··· Input for this task
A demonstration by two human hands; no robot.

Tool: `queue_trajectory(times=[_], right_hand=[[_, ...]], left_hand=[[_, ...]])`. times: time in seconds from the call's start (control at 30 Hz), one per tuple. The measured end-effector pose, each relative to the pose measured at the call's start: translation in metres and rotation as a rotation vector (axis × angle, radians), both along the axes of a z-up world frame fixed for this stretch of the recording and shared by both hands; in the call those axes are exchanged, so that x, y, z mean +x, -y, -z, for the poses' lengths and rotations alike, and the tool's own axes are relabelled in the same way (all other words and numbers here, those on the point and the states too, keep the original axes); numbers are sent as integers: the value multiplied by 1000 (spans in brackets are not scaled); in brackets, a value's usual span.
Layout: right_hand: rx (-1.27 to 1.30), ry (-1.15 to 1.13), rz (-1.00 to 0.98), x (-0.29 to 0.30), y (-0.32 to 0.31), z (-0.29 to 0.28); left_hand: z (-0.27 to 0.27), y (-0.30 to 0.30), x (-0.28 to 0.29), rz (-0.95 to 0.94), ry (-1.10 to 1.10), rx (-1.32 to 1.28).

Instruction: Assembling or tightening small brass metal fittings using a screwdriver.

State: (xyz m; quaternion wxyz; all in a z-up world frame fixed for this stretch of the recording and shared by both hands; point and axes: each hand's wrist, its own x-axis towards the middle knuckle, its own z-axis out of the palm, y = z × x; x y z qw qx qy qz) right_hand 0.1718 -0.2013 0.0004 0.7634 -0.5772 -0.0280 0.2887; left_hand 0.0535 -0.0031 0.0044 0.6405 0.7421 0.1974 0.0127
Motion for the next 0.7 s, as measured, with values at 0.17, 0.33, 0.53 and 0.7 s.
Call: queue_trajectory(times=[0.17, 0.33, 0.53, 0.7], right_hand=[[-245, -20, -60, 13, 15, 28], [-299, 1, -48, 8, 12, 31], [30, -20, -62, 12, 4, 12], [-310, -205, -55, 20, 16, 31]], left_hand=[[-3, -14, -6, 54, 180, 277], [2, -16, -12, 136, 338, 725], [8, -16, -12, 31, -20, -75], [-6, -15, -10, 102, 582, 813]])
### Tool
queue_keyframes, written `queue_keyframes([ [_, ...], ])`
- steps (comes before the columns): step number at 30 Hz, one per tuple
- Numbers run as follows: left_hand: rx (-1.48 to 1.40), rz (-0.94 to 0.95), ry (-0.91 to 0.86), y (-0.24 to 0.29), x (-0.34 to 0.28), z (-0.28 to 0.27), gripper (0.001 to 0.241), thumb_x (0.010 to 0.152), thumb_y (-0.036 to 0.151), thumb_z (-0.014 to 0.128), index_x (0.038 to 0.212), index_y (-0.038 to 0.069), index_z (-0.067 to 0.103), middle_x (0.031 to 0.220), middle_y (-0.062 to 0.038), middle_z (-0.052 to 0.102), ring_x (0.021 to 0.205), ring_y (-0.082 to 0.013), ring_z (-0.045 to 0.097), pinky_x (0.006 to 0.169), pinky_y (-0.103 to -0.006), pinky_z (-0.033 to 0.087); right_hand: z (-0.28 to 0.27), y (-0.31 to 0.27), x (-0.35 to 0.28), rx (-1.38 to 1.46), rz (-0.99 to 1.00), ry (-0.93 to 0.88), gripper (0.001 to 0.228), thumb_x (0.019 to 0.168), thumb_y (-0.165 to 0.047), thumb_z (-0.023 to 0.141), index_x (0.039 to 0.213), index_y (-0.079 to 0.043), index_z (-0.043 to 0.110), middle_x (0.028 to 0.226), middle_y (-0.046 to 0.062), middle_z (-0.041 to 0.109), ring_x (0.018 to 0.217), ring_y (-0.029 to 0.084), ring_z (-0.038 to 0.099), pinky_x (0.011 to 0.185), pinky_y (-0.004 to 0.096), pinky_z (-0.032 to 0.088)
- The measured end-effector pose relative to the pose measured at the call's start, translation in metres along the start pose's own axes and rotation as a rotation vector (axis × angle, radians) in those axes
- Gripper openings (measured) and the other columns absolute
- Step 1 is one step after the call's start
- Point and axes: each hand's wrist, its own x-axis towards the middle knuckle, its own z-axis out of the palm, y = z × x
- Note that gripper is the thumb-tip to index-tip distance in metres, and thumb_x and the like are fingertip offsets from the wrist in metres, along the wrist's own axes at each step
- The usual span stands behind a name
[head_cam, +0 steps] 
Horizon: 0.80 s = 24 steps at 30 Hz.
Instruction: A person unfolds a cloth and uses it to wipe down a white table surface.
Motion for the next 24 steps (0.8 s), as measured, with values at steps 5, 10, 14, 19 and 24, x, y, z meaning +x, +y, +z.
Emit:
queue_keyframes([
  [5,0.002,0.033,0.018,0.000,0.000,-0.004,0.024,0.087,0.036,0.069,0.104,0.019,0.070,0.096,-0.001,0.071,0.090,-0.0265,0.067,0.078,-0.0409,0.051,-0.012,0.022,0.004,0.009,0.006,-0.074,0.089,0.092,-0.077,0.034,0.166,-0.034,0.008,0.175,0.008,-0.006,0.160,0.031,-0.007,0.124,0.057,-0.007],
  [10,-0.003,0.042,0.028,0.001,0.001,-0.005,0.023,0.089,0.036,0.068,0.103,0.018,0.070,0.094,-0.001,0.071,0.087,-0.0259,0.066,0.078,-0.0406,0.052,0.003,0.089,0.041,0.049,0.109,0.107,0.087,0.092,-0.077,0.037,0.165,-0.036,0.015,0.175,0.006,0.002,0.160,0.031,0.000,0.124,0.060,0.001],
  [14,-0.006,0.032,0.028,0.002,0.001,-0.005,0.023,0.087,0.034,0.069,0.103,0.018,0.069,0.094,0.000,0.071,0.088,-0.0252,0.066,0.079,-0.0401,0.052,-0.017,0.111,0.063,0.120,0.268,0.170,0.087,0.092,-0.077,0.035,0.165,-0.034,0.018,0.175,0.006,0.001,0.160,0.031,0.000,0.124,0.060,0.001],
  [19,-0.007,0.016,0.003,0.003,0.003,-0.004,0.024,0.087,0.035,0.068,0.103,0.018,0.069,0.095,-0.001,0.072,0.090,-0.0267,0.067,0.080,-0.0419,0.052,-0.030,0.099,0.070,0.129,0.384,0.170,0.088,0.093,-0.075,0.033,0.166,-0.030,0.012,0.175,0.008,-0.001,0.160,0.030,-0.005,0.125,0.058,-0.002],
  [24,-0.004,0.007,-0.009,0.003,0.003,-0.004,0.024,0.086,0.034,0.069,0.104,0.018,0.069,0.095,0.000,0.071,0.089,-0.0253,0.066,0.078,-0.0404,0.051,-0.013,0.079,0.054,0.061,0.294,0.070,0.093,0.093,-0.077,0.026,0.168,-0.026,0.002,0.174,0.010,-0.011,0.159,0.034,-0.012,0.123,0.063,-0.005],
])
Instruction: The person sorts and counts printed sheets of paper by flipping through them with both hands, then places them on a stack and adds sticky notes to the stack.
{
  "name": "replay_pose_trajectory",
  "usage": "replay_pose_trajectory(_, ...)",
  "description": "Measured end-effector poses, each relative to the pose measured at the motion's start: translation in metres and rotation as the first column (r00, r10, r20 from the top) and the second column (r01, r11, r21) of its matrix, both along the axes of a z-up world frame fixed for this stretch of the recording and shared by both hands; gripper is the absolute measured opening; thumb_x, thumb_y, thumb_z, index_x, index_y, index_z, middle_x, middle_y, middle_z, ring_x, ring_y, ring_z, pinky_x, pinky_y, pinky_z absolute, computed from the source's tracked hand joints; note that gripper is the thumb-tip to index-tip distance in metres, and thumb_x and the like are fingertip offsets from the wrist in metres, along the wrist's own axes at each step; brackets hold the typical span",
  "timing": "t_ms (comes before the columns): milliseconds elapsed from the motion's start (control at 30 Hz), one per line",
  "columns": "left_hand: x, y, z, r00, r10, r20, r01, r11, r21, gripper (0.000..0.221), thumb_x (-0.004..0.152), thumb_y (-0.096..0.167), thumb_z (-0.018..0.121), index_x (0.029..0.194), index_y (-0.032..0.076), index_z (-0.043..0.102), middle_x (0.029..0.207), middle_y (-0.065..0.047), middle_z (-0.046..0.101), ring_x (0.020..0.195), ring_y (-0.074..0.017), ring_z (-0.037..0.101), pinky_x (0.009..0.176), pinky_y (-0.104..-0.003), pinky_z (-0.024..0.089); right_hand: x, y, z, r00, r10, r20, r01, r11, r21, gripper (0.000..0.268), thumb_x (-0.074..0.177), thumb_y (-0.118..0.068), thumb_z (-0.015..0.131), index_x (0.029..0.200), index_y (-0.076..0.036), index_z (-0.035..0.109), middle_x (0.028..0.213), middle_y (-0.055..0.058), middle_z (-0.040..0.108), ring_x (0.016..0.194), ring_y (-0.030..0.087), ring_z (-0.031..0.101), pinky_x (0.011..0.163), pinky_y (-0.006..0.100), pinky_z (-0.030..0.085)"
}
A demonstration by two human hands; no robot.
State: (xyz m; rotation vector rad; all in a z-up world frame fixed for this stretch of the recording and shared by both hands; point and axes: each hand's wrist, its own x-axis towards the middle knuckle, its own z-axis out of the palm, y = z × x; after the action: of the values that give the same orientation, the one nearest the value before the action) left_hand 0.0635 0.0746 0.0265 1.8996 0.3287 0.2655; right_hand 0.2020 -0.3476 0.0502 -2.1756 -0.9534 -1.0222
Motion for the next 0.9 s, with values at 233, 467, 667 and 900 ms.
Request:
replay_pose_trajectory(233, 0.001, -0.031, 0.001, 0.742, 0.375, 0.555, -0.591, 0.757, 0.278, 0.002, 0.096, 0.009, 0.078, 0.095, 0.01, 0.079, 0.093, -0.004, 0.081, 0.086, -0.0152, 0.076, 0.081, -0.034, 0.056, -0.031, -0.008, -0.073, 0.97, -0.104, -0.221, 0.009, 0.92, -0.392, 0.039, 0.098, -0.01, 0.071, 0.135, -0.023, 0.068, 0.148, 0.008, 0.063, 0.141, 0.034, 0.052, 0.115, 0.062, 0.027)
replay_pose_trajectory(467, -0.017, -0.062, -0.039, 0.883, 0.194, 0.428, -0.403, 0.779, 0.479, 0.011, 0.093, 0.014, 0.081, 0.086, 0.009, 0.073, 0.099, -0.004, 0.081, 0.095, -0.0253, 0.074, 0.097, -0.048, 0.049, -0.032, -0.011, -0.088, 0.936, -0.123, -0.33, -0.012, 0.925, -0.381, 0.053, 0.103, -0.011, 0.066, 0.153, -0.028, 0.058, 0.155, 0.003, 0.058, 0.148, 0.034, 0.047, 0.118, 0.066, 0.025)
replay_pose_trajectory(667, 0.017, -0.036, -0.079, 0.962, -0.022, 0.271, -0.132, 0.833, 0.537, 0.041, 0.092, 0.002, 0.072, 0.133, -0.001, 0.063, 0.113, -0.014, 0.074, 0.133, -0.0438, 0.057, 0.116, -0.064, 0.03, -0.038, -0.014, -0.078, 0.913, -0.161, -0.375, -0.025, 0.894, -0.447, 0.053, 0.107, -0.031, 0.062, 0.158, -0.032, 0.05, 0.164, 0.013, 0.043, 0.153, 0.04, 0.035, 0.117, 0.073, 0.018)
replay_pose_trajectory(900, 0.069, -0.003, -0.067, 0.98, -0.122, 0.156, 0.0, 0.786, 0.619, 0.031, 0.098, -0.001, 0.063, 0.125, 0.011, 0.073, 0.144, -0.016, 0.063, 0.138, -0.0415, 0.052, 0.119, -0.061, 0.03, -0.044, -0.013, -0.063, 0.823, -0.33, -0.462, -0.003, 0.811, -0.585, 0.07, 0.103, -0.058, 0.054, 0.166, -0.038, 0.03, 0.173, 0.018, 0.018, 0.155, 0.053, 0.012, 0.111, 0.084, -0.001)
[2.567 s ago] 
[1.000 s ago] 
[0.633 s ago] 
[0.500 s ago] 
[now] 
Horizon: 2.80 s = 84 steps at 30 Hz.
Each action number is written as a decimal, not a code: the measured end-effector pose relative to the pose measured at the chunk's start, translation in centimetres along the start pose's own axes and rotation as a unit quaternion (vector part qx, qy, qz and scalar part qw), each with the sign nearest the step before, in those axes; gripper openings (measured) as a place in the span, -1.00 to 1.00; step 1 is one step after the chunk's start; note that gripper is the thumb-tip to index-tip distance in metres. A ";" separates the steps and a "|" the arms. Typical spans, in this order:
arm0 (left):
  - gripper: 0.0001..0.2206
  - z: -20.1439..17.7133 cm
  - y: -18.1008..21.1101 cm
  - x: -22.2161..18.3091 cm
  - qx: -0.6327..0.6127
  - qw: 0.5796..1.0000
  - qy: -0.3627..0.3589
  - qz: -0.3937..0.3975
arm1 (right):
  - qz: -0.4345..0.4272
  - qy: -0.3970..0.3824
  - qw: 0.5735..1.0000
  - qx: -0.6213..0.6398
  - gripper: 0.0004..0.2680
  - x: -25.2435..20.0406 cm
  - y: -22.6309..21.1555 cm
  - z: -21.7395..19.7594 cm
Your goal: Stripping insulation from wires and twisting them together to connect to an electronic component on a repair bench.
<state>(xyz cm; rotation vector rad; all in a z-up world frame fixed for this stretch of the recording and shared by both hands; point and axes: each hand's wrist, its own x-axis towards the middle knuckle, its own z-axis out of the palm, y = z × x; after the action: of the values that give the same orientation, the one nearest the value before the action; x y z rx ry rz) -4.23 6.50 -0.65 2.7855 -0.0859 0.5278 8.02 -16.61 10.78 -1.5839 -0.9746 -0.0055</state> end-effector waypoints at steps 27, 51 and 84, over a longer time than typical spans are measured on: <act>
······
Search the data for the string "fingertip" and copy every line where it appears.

* Exercise result
- Note that gripper is the thumb-tip to index-tip distance in metres, and thumb_x and the like are fingertip offsets from the wrist in metres, along the wrist's own axes at each step
  "description": "Measured end-effector poses, each relative to the pose measured at the motion's start: translation in metres and rotation as the first column (r00, r10, r20 from the top) and the second column (r01, r11, r21) of its matrix, both along the axes of a z-up world frame fixed for this stretch of the recording and shared by both hands; gripper is the absolute measured opening; thumb_x, thumb_y, thumb_z, index_x, index_y, index_z, middle_x, middle_y, middle_z, ring_x, ring_y, ring_z, pinky_x, pinky_y, pinky_z absolute, computed from the source's tracked hand joints; note that gripper is the thumb-tip to index-tip distance in metres, and thumb_x and the like are fingertip offsets from the wrist in metres, along the wrist's own axes at each step; brackets hold the typical span",

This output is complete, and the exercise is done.